Beyond the Next Step: Variable-Length Latent World Models for Long-Horizon Planning
Pith reviewed 2026-06-26 14:20 UTC · model grok-4.3
The pith
VLWMs train latent predictors on variable-length action sequences to avoid recursive rollout errors in long-horizon planning.
A machine-rendered reading of the paper's core claim, the machinery that carries it, and where it could break.
Core claim
The central claim is that conditioning latent dynamics directly on variable-length action sequences, rather than on single actions, lets the same model serve planning at different horizons and removes the need for recursive one-step rollout, with curriculum training enabling stable optimization from short to long sequences.
What carries the argument
A latent predictor that accepts action sequences of arbitrary length and outputs the future state after that sequence, trained via progressive horizon expansion.
If this is right
- One network can now evaluate both short and long action plans without separate predictors or repeated rollouts.
- Curriculum lengthening of action horizons stabilizes learning of extended dynamics.
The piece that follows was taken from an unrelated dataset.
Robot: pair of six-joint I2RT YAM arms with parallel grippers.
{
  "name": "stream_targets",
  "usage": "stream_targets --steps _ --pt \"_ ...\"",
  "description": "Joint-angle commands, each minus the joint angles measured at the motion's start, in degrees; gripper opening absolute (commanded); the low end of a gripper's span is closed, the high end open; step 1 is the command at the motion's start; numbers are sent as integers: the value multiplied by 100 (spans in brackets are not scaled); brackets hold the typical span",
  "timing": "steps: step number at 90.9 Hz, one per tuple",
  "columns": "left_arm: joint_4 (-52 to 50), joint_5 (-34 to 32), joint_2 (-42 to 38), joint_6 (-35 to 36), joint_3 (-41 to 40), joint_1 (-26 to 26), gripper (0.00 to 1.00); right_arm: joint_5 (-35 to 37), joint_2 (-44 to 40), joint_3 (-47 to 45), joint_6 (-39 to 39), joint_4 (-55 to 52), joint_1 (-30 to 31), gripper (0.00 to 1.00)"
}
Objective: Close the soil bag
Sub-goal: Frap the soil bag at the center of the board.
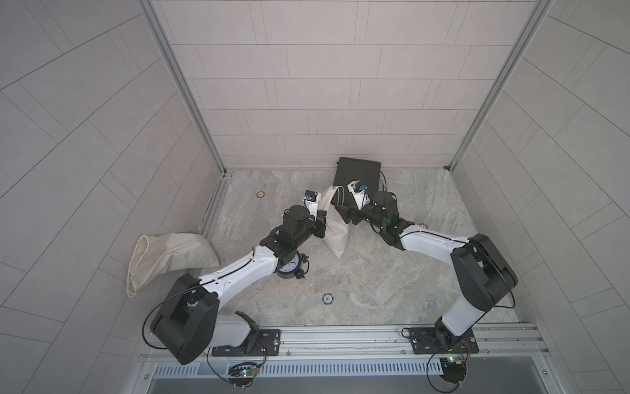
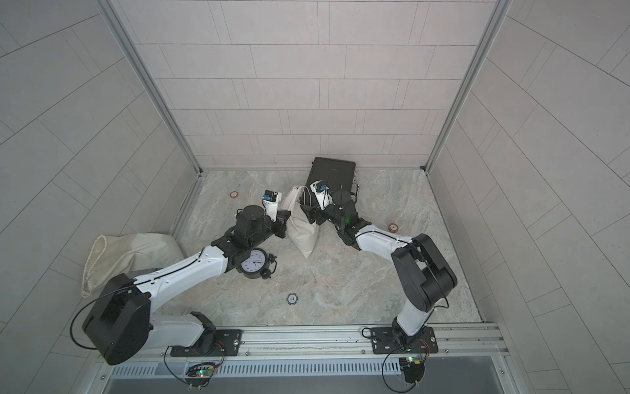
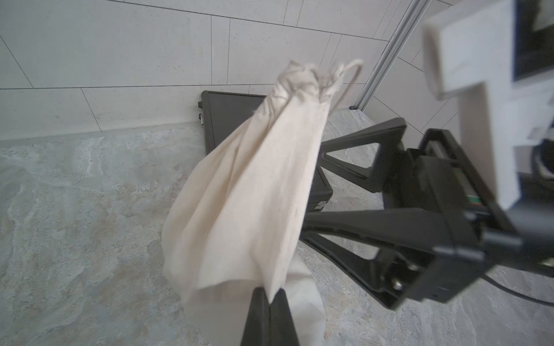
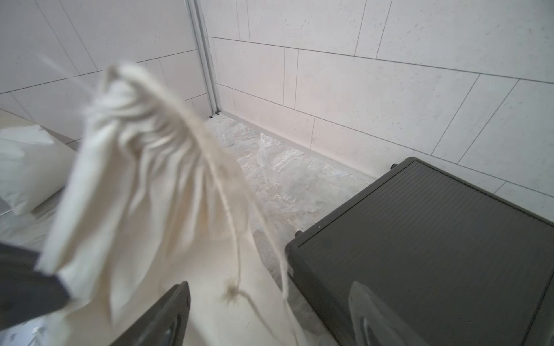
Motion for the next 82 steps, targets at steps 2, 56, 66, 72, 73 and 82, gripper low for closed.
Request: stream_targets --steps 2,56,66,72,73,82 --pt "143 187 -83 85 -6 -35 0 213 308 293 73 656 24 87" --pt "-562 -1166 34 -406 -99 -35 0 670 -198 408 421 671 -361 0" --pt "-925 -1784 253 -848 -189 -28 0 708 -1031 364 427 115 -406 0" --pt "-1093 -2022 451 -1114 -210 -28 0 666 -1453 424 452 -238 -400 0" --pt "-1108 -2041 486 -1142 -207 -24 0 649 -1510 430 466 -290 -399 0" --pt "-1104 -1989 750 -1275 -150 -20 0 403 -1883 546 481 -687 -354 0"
- Planning methods can exploit queries at multiple horizons to improve decision quality.
- Gains appear largest on control tasks that demand extended planning horizons.
- Average performance rises 13 percent over the prior LeWM baseline across tested datasets.
Where Pith is reading between the lines
- The variable-length conditioning idea could extend to other sequence prediction domains such as video or language modeling.
- Search algorithms might learn to select the most useful horizon length on the fly during planning.
- Model-based reinforcement learning policies could be trained to output variable-length action chunks rather than single steps.
- Real-world robot experiments would test whether curriculum-trained VLWMs transfer when dynamics contain unmodeled noise.
Load-bearing premise
Training directly on variable-length sequences yields stable long-range predictions without introducing new optimization failures or distribution mismatches that one-step models avoid.
What would settle it
A head-to-head test in which a one-step model with near-zero short-term error is unrolled to the same long horizon as a VLWM and the two are compared on final state accuracy.
Figures
read the original abstract
Recently, world models have emerged as a promising paradigm for building intelligent agents by learning predictive models that estimate future environment states conditioned on observations and actions. In particular, JEPA-style latent world models provide an efficient alternative to pixel space prediction by learning action-conditioned dynamics in compact representation spaces. However, existing latent world models typically rely on one-step prediction and must be recursively rolled out for long-horizon planning, which leads to compounding errors and a mismatch between training objectives and downstream planning tasks. To address this limitation, we propose Variable-length Latent World Models (VLWMs), a framework that learns to predict future latent states conditioned on action sequences of variable lengths. Instead of training only on one-step transitions, VLWMs directly model temporally extended dynamics, allowing the same predictor to evaluate action plans over different horizons. We further introduce a curriculum training strategy that progressively expands the action horizon, stabilizing optimization from short-range dynamics to long-range prediction. At test time, we design planning methods tailored to VLWMs to better exploit their variable-length predictive capabilities. Experiments on long-horizon control tasks show that VLWMs significantly improve latent space world models, achieving 13\% average improvement over the state-of-the-art LeWM across different datasets, with especially large gains on tasks requiring extended planning. These results suggest that VLWM provides a simple yet effective paradigm for improving long-horizon prediction and planning in latent world models.
Editorial analysis
A structured set of objections, weighed in public.
Referee Report
Summary. The paper proposes Variable-length Latent World Models (VLWMs) that directly predict future latent states conditioned on action sequences of variable lengths rather than one-step transitions. It introduces a curriculum that progressively increases the action horizon during training and designs planning methods at test time that exploit the variable-length predictions. Experiments on long-horizon control tasks report a 13% average improvement over the state-of-the-art LeWM, with larger gains on tasks requiring extended planning.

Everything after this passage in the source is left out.